Write out the entire listing below exactly as it appears, minus any pictures.
**** Data block
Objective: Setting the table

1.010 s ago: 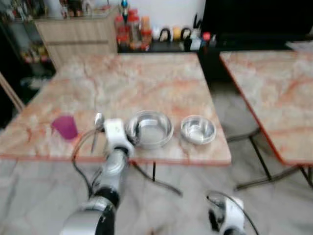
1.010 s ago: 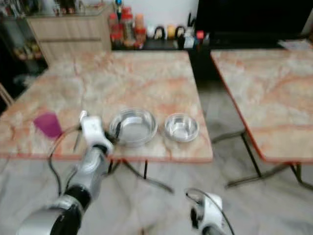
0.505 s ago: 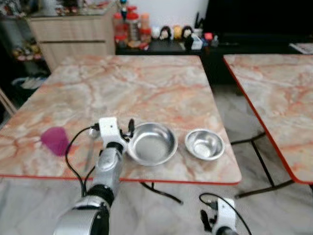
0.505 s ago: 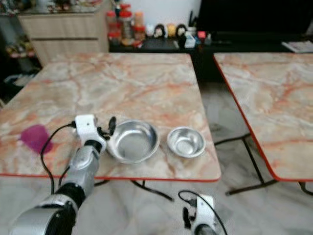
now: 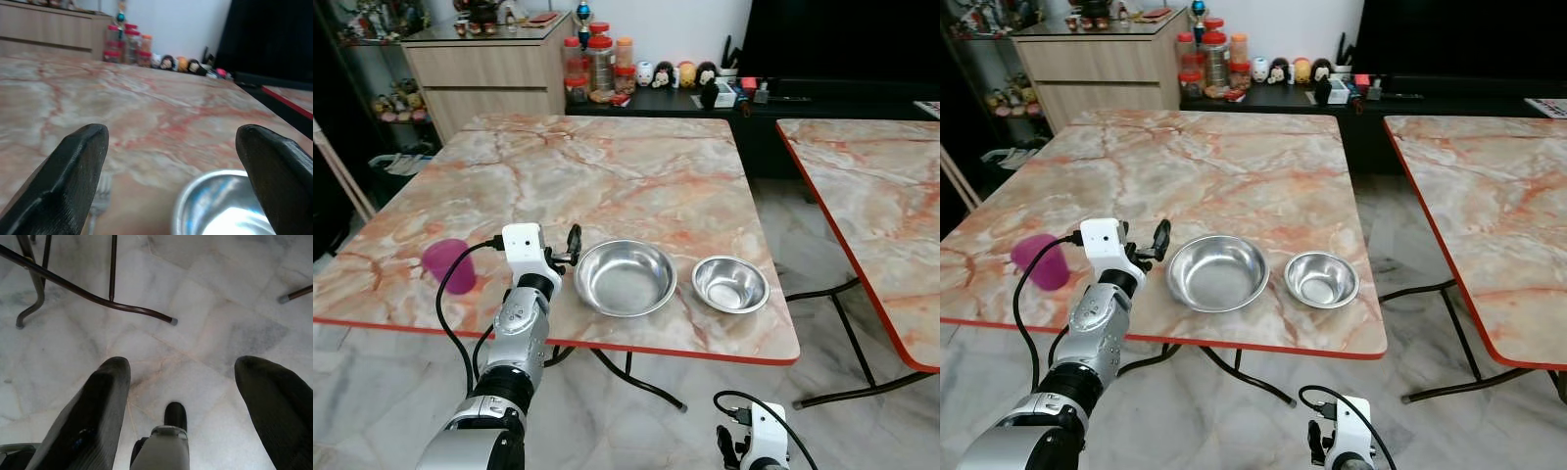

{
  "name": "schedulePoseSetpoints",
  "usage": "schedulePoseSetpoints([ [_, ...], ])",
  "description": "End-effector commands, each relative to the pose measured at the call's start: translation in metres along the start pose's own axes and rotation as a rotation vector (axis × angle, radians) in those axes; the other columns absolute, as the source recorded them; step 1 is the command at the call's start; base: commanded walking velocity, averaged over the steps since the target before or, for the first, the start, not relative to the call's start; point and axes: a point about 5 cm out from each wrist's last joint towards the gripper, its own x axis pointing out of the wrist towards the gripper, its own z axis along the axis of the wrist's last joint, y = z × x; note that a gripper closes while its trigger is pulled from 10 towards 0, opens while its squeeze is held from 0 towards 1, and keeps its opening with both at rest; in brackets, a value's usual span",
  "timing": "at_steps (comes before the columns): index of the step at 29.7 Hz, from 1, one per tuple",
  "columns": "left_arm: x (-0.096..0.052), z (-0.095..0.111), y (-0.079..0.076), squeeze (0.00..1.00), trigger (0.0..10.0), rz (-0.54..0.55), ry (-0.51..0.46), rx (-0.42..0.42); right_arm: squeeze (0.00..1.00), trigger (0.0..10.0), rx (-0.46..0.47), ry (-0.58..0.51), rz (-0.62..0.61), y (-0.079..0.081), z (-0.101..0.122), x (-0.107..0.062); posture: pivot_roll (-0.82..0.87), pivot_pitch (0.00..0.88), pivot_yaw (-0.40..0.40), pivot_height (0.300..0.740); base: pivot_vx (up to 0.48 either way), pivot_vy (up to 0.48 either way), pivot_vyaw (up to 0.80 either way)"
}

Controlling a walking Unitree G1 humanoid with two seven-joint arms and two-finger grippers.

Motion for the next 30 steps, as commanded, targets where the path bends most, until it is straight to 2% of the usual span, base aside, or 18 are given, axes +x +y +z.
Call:
schedulePoseSetpoints([
  [1,0.001,0.004,-0.003,1.0,10.0,-0.036,0.005,-0.004,0.0,10.0,-0.003,0.004,-0.003,-0.001,0.001,0.0,-0.02,0.0,0.003,0.74,0.0,0.0,0.0],
  [2,0.001,0.004,-0.003,1.0,10.0,-0.036,0.005,-0.004,0.0,10.0,-0.003,0.004,-0.003,-0.001,0.001,0.0,-0.02,0.0,0.003,0.74,0.0,0.0,0.0],
  [4,-0.002,-0.007,-0.014,1.0,10.0,-0.171,0.144,0.037,0.0,10.0,-0.006,0.008,0.001,0.001,0.0,0.0,-0.01,0.0,0.007,0.74,0.0,0.0,0.0],
  [9,-0.002,-0.008,-0.019,1.0,10.0,-0.21,0.174,0.058,0.0,10.0,-0.006,0.012,0.006,0.004,-0.001,0.0,0.0,0.0,0.007,0.74,0.0,0.0,0.0],
  [10,-0.002,-0.011,-0.021,0.0,10.0,-0.21,0.191,0.074,0.0,10.0,-0.006,0.012,0.009,0.005,-0.001,0.001,0.0,0.0,0.008,0.74,0.0,0.0,0.0],
  [13,-0.001,-0.018,-0.021,0.0,10.0,-0.18,0.25,0.088,0.0,10.0,-0.004,0.013,0.009,0.006,-0.001,0.001,-0.01,0.0,0.009,0.74,0.0,0.0,0.0],
  [18,-0.002,-0.018,-0.026,0.0,10.0,-0.191,0.272,0.072,0.0,10.0,0.004,0.013,0.006,0.005,-0.002,0.0,-0.01,0.0,0.009,0.74,0.0,0.0,0.0],
  [20,0.002,-0.015,-0.024,0.0,10.0,-0.127,0.261,0.024,0.0,10.0,0.007,0.016,0.002,0.004,-0.002,0.0,-0.01,0.0,0.007,0.74,0.0,0.0,0.0],
  [23,0.007,-0.011,-0.02,0.0,10.0,-0.066,0.262,0.022,0.0,10.0,0.006,0.014,0.002,0.004,-0.002,0.0,-0.01,0.0,0.007,0.74,0.0,0.0,0.0],
  [30,0.013,-0.001,-0.021,0.0,10.0,-0.07,0.302,-0.018,0.0,10.0,0.009,0.012,0.0,0.004,-0.001,0.0,-0.01,0.0,0.007,0.74,0.0,0.0,0.0],
])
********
## Expected output
Objective: Setting the table

1.010 s ago: 
1.010 s ago: 
0.505 s ago: 
0.505 s ago: 
now: 

{
  "name": "schedulePoseSetpoints",
  "usage": "schedulePoseSetpoints([ [_, ...], ])",
  "description": "End-effector commands, each relative to the pose measured at the call's start: translation in metres along the start pose's own axes and rotation as a rotation vector (axis × angle, radians) in those axes; the other columns absolute, as the source recorded them; step 1 is the command at the call's start; base: commanded walking velocity, averaged over the steps since the target before or, for the first, the start, not relative to the call's start; point and axes: a point about 5 cm out from each wrist's last joint towards the gripper, its own x axis pointing out of the wrist towards the gripper, its own z axis along the axis of the wrist's last joint, y = z × x; note that a gripper closes while its trigger is pulled from 10 towards 0, opens while its squeeze is held from 0 towards 1, and keeps its opening with both at rest; in brackets, a value's usual span",
  "timing": "at_steps (comes before the columns): index of the step at 29.7 Hz, from 1, one per tuple",
  "columns": "left_arm: x (-0.096..0.052), z (-0.095..0.111), y (-0.079..0.076), squeeze (0.00..1.00), trigger (0.0..10.0), rz (-0.54..0.55), ry (-0.51..0.46), rx (-0.42..0.42); right_arm: squeeze (0.00..1.00), trigger (0.0..10.0), rx (-0.46..0.47), ry (-0.58..0.51), rz (-0.62..0.61), y (-0.079..0.081), z (-0.101..0.122), x (-0.107..0.062); posture: pivot_roll (-0.82..0.87), pivot_pitch (0.00..0.88), pivot_yaw (-0.40..0.40), pivot_height (0.300..0.740); base: pivot_vx (up to 0.48 either way), pivot_vy (up to 0.48 either way), pivot_vyaw (up to 0.80 either way)"
}

Controlling a walking Unitree G1 humanoid with two seven-joint arms and two-finger grippers.

Motion for the next 30 steps, as commanded, targets where the path bends most, until it is straight to 2% of the usual span, base aside, or 18 are given, axes +x +y +z.
Call:
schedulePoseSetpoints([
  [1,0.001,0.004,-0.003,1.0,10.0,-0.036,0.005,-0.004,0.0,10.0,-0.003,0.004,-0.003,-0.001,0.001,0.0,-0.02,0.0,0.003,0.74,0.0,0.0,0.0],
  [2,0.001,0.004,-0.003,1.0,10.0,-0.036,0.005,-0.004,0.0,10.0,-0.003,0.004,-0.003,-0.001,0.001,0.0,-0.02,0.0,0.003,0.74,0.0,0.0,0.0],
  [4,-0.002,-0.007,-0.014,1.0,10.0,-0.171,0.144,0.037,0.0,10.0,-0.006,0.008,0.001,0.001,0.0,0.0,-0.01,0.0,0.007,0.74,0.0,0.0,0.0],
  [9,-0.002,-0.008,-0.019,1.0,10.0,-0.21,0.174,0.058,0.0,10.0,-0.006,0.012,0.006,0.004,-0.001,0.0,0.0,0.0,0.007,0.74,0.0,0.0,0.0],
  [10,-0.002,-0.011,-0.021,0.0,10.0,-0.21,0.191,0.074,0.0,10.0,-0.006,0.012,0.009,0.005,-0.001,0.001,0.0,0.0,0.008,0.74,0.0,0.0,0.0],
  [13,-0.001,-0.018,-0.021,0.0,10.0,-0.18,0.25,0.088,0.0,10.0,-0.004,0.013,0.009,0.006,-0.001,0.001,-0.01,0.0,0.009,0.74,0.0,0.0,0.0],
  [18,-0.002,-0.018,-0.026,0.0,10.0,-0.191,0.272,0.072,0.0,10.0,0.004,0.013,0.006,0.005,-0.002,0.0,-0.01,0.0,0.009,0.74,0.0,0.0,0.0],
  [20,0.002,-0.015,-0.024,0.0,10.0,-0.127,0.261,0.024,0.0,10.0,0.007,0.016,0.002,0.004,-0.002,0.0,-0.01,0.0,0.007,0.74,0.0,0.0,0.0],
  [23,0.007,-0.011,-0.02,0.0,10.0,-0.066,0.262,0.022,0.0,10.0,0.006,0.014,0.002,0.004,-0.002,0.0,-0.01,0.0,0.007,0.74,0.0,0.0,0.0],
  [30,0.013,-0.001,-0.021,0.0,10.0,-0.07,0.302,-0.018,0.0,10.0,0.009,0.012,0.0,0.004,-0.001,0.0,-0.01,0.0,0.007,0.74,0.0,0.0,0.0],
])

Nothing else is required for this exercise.